# Activity
The data below should be duplicated in full, unchanged.

# Information given
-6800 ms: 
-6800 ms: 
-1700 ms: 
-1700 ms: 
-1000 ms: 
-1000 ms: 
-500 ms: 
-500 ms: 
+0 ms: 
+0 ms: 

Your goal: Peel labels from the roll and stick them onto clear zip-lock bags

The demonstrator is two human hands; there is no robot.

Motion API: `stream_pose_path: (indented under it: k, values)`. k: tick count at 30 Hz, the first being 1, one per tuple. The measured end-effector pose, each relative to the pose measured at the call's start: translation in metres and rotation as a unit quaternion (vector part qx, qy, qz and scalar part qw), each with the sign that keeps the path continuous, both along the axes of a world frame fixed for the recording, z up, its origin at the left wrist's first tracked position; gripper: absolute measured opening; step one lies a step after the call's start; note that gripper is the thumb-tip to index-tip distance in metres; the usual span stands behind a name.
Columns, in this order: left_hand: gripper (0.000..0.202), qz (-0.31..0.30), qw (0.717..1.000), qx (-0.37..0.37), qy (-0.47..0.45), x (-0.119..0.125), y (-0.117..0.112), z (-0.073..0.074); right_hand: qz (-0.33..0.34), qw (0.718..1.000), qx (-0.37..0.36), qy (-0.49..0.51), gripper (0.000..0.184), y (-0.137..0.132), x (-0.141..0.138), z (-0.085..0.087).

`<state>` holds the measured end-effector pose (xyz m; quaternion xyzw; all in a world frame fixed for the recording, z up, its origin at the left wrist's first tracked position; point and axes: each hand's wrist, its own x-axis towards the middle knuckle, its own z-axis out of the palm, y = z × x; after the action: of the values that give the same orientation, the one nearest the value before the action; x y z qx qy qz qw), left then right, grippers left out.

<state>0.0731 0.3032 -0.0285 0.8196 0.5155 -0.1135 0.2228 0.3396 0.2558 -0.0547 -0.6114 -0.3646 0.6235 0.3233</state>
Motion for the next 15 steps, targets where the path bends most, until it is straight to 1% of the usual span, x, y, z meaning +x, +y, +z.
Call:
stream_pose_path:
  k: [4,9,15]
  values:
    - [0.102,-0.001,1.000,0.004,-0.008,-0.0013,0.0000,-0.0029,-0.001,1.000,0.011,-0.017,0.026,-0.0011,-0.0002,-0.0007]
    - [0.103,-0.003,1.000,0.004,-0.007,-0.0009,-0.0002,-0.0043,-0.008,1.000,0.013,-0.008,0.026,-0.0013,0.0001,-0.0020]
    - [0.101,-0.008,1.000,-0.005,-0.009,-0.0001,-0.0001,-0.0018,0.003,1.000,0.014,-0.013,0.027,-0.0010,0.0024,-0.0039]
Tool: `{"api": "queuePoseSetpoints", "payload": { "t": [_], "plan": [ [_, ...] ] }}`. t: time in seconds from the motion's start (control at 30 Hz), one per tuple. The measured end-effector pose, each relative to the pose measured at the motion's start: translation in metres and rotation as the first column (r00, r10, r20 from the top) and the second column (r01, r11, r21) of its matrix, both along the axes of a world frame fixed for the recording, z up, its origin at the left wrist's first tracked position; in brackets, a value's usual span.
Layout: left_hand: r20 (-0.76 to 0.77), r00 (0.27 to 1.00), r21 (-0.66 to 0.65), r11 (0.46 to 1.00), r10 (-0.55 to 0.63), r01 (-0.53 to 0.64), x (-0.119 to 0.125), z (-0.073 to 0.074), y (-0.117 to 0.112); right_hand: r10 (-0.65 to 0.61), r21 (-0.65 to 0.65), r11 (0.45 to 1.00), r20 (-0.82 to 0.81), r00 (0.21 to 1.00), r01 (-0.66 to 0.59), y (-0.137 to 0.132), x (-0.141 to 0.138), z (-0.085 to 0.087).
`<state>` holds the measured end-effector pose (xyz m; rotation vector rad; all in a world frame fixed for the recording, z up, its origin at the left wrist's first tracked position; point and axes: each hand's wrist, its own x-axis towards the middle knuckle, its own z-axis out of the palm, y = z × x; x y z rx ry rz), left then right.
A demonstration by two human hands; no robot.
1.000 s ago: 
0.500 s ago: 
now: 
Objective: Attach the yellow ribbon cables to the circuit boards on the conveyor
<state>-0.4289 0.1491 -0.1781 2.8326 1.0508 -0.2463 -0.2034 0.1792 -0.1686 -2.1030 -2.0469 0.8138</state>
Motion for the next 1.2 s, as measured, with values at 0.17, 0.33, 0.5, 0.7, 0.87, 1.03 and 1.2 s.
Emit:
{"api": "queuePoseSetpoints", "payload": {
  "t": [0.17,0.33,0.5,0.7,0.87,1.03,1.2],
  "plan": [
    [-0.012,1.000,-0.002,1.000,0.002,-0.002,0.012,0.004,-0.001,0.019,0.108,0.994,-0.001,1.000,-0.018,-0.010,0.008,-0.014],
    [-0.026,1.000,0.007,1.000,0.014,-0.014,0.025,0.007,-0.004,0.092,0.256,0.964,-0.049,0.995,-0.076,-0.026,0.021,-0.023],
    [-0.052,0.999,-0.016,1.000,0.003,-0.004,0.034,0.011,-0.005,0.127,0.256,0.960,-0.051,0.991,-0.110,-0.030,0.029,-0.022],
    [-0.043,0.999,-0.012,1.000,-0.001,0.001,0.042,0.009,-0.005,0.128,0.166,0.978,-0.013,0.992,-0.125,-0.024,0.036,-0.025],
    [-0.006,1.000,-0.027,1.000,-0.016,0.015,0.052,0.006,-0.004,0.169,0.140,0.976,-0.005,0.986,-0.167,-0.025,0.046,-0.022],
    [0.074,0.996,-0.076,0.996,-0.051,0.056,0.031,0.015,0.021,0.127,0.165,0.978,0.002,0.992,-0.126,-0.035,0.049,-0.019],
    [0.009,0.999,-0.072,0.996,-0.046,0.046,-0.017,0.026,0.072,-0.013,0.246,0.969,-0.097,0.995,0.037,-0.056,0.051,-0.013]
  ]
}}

# Solution to this exercise
-6800 ms: 
-6800 ms: 
-1700 ms: 
-1700 ms: 
-1000 ms: 
-1000 ms: 
-500 ms: 
-500 ms: 
+0 ms: 
+0 ms: 

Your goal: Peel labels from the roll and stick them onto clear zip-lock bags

The demonstrator is two human hands; there is no robot.

Motion API: `stream_pose_path: (indented under it: k, values)`. k: tick count at 30 Hz, the first being 1, one per tuple. The measured end-effector pose, each relative to the pose measured at the call's start: translation in metres and rotation as a unit quaternion (vector part qx, qy, qz and scalar part qw), each with the sign that keeps the path continuous, both along the axes of a world frame fixed for the recording, z up, its origin at the left wrist's first tracked position; gripper: absolute measured opening; step one lies a step after the call's start; note that gripper is the thumb-tip to index-tip distance in metres; the usual span stands behind a name.
Columns, in this order: left_hand: gripper (0.000..0.202), qz (-0.31..0.30), qw (0.717..1.000), qx (-0.37..0.37), qy (-0.47..0.45), x (-0.119..0.125), y (-0.117..0.112), z (-0.073..0.074); right_hand: qz (-0.33..0.34), qw (0.718..1.000), qx (-0.37..0.36), qy (-0.49..0.51), gripper (0.000..0.184), y (-0.137..0.132), x (-0.141..0.138), z (-0.085..0.087).

`<state>` holds the measured end-effector pose (xyz m; quaternion xyzw; all in a world frame fixed for the recording, z up, its origin at the left wrist's first tracked position; point and axes: each hand's wrist, its own x-axis towards the middle knuckle, its own z-axis out of the palm, y = z × x; after the action: of the values that give the same orientation, the one nearest the value before the action; x y z qx qy qz qw), left then right, grippers left out.

<state>0.0731 0.3032 -0.0285 0.8196 0.5155 -0.1135 0.2228 0.3396 0.2558 -0.0547 -0.6114 -0.3646 0.6235 0.3233</state>
Motion for the next 15 steps, targets where the path bends most, until it is straight to 1% of the usual span, x, y, z meaning +x, +y, +z.
Call:
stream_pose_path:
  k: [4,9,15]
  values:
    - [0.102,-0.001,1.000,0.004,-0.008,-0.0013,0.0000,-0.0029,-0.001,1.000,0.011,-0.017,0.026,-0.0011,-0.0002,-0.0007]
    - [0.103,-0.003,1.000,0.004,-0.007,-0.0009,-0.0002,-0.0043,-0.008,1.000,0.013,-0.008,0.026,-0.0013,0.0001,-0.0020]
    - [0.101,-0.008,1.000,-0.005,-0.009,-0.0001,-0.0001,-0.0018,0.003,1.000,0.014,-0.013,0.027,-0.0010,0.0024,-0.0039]
Tool: `{"api": "queuePoseSetpoints", "payload": { "t": [_], "plan": [ [_, ...] ] }}`. t: time in seconds from the motion's start (control at 30 Hz), one per tuple. The measured end-effector pose, each relative to the pose measured at the motion's start: translation in metres and rotation as the first column (r00, r10, r20 from the top) and the second column (r01, r11, r21) of its matrix, both along the axes of a world frame fixed for the recording, z up, its origin at the left wrist's first tracked position; in brackets, a value's usual span.
Layout: left_hand: r20 (-0.76 to 0.77), r00 (0.27 to 1.00), r21 (-0.66 to 0.65), r11 (0.46 to 1.00), r10 (-0.55 to 0.63), r01 (-0.53 to 0.64), x (-0.119 to 0.125), z (-0.073 to 0.074), y (-0.117 to 0.112); right_hand: r10 (-0.65 to 0.61), r21 (-0.65 to 0.65), r11 (0.45 to 1.00), r20 (-0.82 to 0.81), r00 (0.21 to 1.00), r01 (-0.66 to 0.59), y (-0.137 to 0.132), x (-0.141 to 0.138), z (-0.085 to 0.087).
`<state>` holds the measured end-effector pose (xyz m; rotation vector rad; all in a world frame fixed for the recording, z up, its origin at the left wrist's first tracked position; point and axes: each hand's wrist, its own x-axis towards the middle knuckle, its own z-axis out of the palm, y = z × x; x y z rx ry rz), left then right.
A demonstration by two human hands; no robot.
1.000 s ago: 
0.500 s ago: 
now: 
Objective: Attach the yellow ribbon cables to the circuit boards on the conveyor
<state>-0.4289 0.1491 -0.1781 2.8326 1.0508 -0.2463 -0.2034 0.1792 -0.1686 -2.1030 -2.0469 0.8138</state>
Motion for the next 1.2 s, as measured, with values at 0.17, 0.33, 0.5, 0.7, 0.87, 1.03 and 1.2 s.
Emit:
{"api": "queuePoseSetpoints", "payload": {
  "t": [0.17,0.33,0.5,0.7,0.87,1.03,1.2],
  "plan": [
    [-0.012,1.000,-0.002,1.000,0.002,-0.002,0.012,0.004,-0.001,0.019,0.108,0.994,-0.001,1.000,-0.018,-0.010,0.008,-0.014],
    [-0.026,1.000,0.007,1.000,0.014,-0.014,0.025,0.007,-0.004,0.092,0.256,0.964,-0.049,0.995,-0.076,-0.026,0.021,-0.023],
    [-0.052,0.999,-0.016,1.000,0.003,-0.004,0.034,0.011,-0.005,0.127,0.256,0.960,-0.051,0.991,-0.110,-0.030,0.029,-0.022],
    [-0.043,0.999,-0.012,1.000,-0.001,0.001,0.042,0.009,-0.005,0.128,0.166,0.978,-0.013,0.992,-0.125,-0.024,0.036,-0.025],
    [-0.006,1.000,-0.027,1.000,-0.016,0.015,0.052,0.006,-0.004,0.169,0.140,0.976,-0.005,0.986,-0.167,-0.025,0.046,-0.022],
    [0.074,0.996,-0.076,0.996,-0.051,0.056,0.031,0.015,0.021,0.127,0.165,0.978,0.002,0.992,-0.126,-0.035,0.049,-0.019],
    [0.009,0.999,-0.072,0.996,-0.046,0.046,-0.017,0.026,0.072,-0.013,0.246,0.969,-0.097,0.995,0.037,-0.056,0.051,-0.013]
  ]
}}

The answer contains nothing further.